La ola de frío, de nuevos contagios, nos ha hecho abrigarnos, debajo de un tiempo, con tiempo, de sobra.

Por una vez. De mantas espesas como las de Zamora y como las horas, blanquecinas, de después de comer. Encogidos, los movimientos ralentizados y las ideas, que regresan después del primer espanto.

Andaban desperdigadas, cada una había ido a parar a un rincón, de medio lado, sin peinar, donde el susto que las sacudió en marzo, las había dejado caer, como tras un estornudo. Vuelven a casa por Navidad, con el turrón de Suchard, un poco achispadas, también, de tanto concentrarse. Y nos sacan a pasear, con las articulaciones lubricadas, casi nuevecitas, como de estreno. Y nos pensamos. Con un golpe de frente.
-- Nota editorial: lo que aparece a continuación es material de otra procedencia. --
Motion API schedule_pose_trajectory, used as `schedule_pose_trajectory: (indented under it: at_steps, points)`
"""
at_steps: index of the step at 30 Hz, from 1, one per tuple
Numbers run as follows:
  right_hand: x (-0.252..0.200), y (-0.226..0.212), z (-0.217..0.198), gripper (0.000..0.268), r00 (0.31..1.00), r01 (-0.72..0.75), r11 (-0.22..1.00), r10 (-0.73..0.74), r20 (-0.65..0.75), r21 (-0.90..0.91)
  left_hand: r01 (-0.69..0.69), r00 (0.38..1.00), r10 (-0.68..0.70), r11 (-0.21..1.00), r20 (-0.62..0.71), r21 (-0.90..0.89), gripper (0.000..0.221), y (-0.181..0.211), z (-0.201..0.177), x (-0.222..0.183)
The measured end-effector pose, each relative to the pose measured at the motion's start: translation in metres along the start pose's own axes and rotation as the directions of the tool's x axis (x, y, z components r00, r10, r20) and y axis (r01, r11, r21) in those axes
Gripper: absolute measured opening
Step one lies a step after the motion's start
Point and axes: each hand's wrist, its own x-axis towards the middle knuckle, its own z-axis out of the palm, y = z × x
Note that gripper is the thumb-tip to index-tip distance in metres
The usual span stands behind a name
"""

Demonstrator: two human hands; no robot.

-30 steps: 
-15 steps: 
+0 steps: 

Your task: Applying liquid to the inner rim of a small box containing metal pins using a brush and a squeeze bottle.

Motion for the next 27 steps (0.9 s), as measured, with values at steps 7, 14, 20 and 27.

Como aquel anuncio de «anda la Nocilla!». Una vez comprendido que es imposible planear, y diseñar mañanas, los pensamientos parecen puntas de alfiler, moscas muy juntas en un platito con miel, mirándote. Nos vemos. Ahora, en este instante. Nos acercamos más al espejo, sorprendiendo canas, arrugas, unos kilos de más, también en el alma. Un equipaje que creíamos domesticado ha hecho mella en la espalda, dolorida, doblada, por no haber aguantado el peso. Y toca pues, como hacen los virólogos, volver. Analizar los contactos previos, los movimientos, los trayectos. Quién añadió piedras, culpas, amargura a la mochila. Puso palos a las ruedas, cortó las alas, la alegría, el aliento. Qué esquina doblaste.

Qué tren pasó, sin decidirte a subir. Quién te acompañó un trecho para después dejarte a tu suerte. Quién te vio tropezar y te humilló, quién acudió a sostenerte. Quién descorchó la botella antes de que tu misma te permitieras, siquiera, esbozar el éxito. Quiénes te echaron un pulso. Quién tiró la toalla. Quién intentó ahogarte con ella. Dónde aprendiste a respirar. Cuándo comenzaste a ver. Qué te enseñaron, qué aprendiste. Qué dos segundos de felicidad valieron tu vida. Llegaron. Bastaron. Qué nombres te hacen llorar de emoción al pronunciarlos. Quién se fue para no volver. Quiénes son y estarán, siempre. En qué te equivocaste. Qué pudiste enmendar. Qué olvidaste. A quién debiste pedir perdón. Qué no entendiste. Qué callaste y qué deberías haber gritado. Qué te hizo despegar. Qué libros, qué música, qué paisajes, qué películas crecieron contigo. Diseccionamos el trayecto, sin prisa, un paso atrás para llegar a un ahora que nos encuentre despiertos, que nos enseñe a saborear como único, como un precioso regalo, el instante. Y lo convirtamos en guirnalda para el árbol, en ofrenda ante el Belén, para llenar los zapatos la mañana de Reyes, para rezarlo, dando gracias, en este domingo de Adviento.